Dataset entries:
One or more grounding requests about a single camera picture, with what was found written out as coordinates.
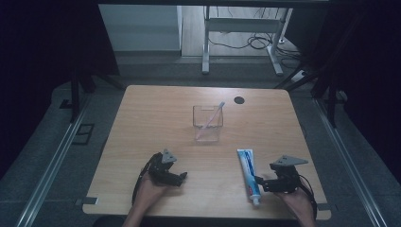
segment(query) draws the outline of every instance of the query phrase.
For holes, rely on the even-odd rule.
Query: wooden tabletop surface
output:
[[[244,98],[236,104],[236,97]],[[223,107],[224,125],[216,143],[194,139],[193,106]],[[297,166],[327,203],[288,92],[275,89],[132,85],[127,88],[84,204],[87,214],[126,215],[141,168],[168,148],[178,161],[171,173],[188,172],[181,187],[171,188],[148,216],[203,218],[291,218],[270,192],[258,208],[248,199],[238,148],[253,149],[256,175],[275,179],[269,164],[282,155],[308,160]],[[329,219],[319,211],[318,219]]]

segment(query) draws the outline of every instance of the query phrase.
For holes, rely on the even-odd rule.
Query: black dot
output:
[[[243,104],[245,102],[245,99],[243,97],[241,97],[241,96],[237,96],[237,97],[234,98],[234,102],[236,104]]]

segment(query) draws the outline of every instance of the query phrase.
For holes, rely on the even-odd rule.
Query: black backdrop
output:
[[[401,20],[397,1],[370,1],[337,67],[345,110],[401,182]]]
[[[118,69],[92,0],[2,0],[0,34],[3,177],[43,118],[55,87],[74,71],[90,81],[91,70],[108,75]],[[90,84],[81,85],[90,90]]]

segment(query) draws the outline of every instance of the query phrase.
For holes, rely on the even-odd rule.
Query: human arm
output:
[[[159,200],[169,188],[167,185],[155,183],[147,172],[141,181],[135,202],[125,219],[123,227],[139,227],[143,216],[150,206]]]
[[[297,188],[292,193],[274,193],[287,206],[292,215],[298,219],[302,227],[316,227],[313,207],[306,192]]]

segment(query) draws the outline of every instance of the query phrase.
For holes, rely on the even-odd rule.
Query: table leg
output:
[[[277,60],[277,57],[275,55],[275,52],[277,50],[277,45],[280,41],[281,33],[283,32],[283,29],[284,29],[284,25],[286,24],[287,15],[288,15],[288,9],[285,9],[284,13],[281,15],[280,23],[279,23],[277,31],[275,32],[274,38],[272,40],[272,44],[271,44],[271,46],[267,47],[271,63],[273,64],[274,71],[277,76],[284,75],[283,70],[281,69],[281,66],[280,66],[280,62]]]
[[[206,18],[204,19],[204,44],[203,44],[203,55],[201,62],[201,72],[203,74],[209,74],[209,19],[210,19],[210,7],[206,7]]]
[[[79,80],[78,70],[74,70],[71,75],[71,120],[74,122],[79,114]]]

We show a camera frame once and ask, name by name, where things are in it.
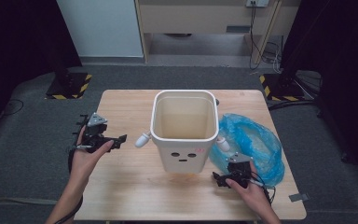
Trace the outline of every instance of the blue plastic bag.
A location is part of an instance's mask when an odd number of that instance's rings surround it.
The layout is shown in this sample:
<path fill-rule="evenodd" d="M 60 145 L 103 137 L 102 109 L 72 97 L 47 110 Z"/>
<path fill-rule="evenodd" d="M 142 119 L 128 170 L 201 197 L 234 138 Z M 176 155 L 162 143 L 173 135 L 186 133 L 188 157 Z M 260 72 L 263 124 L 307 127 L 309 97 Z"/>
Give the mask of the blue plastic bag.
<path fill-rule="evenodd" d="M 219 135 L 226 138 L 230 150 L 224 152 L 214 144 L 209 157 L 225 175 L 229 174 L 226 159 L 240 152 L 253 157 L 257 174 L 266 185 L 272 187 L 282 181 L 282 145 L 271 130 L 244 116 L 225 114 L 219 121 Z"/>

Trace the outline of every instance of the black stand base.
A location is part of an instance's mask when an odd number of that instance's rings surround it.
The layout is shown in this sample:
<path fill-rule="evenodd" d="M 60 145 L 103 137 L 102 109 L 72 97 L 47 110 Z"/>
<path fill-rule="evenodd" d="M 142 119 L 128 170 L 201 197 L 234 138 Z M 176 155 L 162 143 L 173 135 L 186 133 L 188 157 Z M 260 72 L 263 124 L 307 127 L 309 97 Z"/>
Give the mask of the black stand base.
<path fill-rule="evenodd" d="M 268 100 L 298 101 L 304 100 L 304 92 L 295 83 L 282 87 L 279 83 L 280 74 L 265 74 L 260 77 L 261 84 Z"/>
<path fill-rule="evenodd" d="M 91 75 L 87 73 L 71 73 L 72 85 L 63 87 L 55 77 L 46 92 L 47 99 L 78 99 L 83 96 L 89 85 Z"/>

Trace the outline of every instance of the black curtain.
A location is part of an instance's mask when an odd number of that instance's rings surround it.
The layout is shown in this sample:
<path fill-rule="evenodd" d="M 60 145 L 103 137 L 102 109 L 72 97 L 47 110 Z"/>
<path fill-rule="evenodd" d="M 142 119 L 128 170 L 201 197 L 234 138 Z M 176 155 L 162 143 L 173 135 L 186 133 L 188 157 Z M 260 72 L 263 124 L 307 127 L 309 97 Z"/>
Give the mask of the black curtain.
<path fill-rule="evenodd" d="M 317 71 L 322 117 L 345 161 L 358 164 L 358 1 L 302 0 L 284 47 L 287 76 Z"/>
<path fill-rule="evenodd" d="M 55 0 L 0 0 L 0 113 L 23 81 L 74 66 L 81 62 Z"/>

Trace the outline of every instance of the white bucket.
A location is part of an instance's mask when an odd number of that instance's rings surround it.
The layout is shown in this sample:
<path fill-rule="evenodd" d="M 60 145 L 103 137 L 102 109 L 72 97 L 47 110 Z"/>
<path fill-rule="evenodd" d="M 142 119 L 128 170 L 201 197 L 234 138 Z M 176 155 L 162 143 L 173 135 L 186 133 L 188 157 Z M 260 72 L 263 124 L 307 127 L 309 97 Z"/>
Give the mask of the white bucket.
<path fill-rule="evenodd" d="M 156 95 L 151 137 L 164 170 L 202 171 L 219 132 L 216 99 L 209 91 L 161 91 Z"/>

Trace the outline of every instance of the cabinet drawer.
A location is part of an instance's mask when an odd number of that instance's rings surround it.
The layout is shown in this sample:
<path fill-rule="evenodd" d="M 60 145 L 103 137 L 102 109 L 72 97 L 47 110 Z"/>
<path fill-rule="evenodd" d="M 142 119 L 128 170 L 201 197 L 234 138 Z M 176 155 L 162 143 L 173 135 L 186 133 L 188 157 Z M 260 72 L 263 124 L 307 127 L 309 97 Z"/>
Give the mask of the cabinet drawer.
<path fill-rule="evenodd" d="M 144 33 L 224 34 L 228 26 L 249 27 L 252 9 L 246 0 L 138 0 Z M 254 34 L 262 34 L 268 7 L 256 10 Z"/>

▶ What the task requires:
With the images excluded, output every record verbatim.

▶ Task answer:
One or more grounding requests about a single camera picture, with what was found written out as coordinates.
segment(query) draws the outline of every instance of the query phrase.
For holes, rely on the even-odd rule.
Query: wooden tabletop surface
output:
[[[244,98],[236,104],[236,97]],[[223,107],[224,125],[216,143],[194,139],[193,106]],[[297,166],[327,203],[288,92],[275,89],[132,85],[127,88],[84,204],[87,214],[126,215],[141,168],[168,148],[178,161],[171,173],[188,172],[181,187],[171,188],[148,216],[203,218],[291,218],[270,192],[258,208],[248,199],[238,148],[253,149],[256,175],[275,179],[269,164],[282,155],[308,160]],[[329,219],[319,211],[318,219]]]

segment(query) draws the outline of every instance of the query phrase.
For holes, rely on the even-odd rule.
Query: black dot
output:
[[[243,104],[245,102],[245,99],[243,97],[241,97],[241,96],[237,96],[237,97],[234,98],[234,102],[236,104]]]

segment(query) draws the outline of every instance of the query phrase.
For holes, rely on the even-odd rule.
Query: black backdrop
output:
[[[401,20],[397,1],[370,1],[337,67],[345,110],[401,182]]]
[[[118,69],[92,0],[2,0],[0,34],[3,177],[43,118],[55,87],[74,71],[90,81],[91,70],[108,75]],[[90,84],[81,85],[90,90]]]

segment(query) draws the outline of every instance of the query phrase.
For holes, rely on the even-odd rule.
Query: human arm
output:
[[[159,200],[169,188],[167,185],[155,183],[147,172],[141,181],[135,202],[125,219],[123,227],[139,227],[143,216],[150,206]]]
[[[297,188],[292,193],[274,193],[287,206],[292,215],[298,219],[302,227],[316,227],[313,207],[306,192]]]

segment(query) draws the outline of every instance of the query phrase.
For holes, rely on the even-odd rule.
Query: table leg
output:
[[[277,60],[277,57],[275,55],[275,52],[277,50],[277,45],[280,41],[281,33],[283,32],[283,29],[284,29],[284,25],[286,24],[287,15],[288,15],[288,9],[285,9],[284,13],[281,15],[280,23],[279,23],[277,31],[275,32],[274,38],[272,40],[272,44],[271,44],[271,46],[267,47],[271,63],[273,64],[274,71],[277,76],[284,75],[283,70],[281,69],[281,66],[280,66],[280,62]]]
[[[206,18],[204,19],[204,44],[203,44],[203,55],[201,62],[201,72],[203,74],[209,74],[209,19],[210,19],[210,7],[206,7]]]
[[[79,80],[78,70],[74,70],[71,75],[71,120],[74,122],[79,114]]]

We show a camera frame once and ask, name by name, where things are in it.
Trace the outline of every instance of the blue plastic bag.
A location is part of an instance's mask when an odd number of that instance's rings surround it.
The layout is shown in this sample:
<path fill-rule="evenodd" d="M 60 145 L 103 137 L 102 109 L 72 97 L 47 110 Z"/>
<path fill-rule="evenodd" d="M 142 119 L 128 170 L 201 197 L 234 138 Z M 176 155 L 162 143 L 173 135 L 186 133 L 188 157 Z M 260 72 L 263 124 L 307 127 L 309 97 Z"/>
Give the mask of the blue plastic bag.
<path fill-rule="evenodd" d="M 219 135 L 226 138 L 230 150 L 224 152 L 214 144 L 209 157 L 225 175 L 229 174 L 226 159 L 240 152 L 253 157 L 257 174 L 266 185 L 272 187 L 282 181 L 282 145 L 271 130 L 244 116 L 225 114 L 219 121 Z"/>

Trace the outline of every instance of the black stand base.
A location is part of an instance's mask when an odd number of that instance's rings surround it.
The layout is shown in this sample:
<path fill-rule="evenodd" d="M 60 145 L 103 137 L 102 109 L 72 97 L 47 110 Z"/>
<path fill-rule="evenodd" d="M 142 119 L 128 170 L 201 197 L 234 138 Z M 176 155 L 162 143 L 173 135 L 186 133 L 188 157 Z M 260 72 L 263 124 L 307 127 L 309 97 Z"/>
Give the mask of the black stand base.
<path fill-rule="evenodd" d="M 268 100 L 298 101 L 304 100 L 304 92 L 295 83 L 282 87 L 279 83 L 280 74 L 265 74 L 260 77 L 261 84 Z"/>
<path fill-rule="evenodd" d="M 91 75 L 87 73 L 71 73 L 72 85 L 63 87 L 55 77 L 46 92 L 47 99 L 78 99 L 83 96 L 89 85 Z"/>

Trace the outline of every instance of the black curtain.
A location is part of an instance's mask when an odd number of that instance's rings surround it.
The layout is shown in this sample:
<path fill-rule="evenodd" d="M 60 145 L 103 137 L 102 109 L 72 97 L 47 110 Z"/>
<path fill-rule="evenodd" d="M 142 119 L 128 170 L 201 197 L 234 138 Z M 176 155 L 162 143 L 173 135 L 186 133 L 188 157 Z M 260 72 L 263 124 L 307 127 L 309 97 Z"/>
Give the mask of the black curtain.
<path fill-rule="evenodd" d="M 317 71 L 322 117 L 345 161 L 358 164 L 358 1 L 302 0 L 284 47 L 287 76 Z"/>
<path fill-rule="evenodd" d="M 55 0 L 0 0 L 0 113 L 23 81 L 74 66 L 81 62 Z"/>

Trace the outline of every instance of the white bucket.
A location is part of an instance's mask when an odd number of that instance's rings surround it.
The layout is shown in this sample:
<path fill-rule="evenodd" d="M 60 145 L 103 137 L 102 109 L 72 97 L 47 110 Z"/>
<path fill-rule="evenodd" d="M 142 119 L 128 170 L 201 197 L 234 138 Z M 176 155 L 162 143 L 173 135 L 186 133 L 188 157 Z M 260 72 L 263 124 L 307 127 L 309 97 Z"/>
Give the mask of the white bucket.
<path fill-rule="evenodd" d="M 156 95 L 151 137 L 164 170 L 202 171 L 219 132 L 216 99 L 209 91 L 161 91 Z"/>

Trace the outline of every instance of the cabinet drawer.
A location is part of an instance's mask when an odd number of that instance's rings surround it.
The layout is shown in this sample:
<path fill-rule="evenodd" d="M 60 145 L 103 137 L 102 109 L 72 97 L 47 110 Z"/>
<path fill-rule="evenodd" d="M 142 119 L 128 170 L 201 197 L 234 138 Z M 176 155 L 162 143 L 173 135 L 186 133 L 188 157 Z M 260 72 L 263 124 L 307 127 L 309 97 Z"/>
Give the mask of the cabinet drawer.
<path fill-rule="evenodd" d="M 144 33 L 224 34 L 228 26 L 249 27 L 252 9 L 246 0 L 138 0 Z M 254 34 L 262 34 L 268 7 L 256 10 Z"/>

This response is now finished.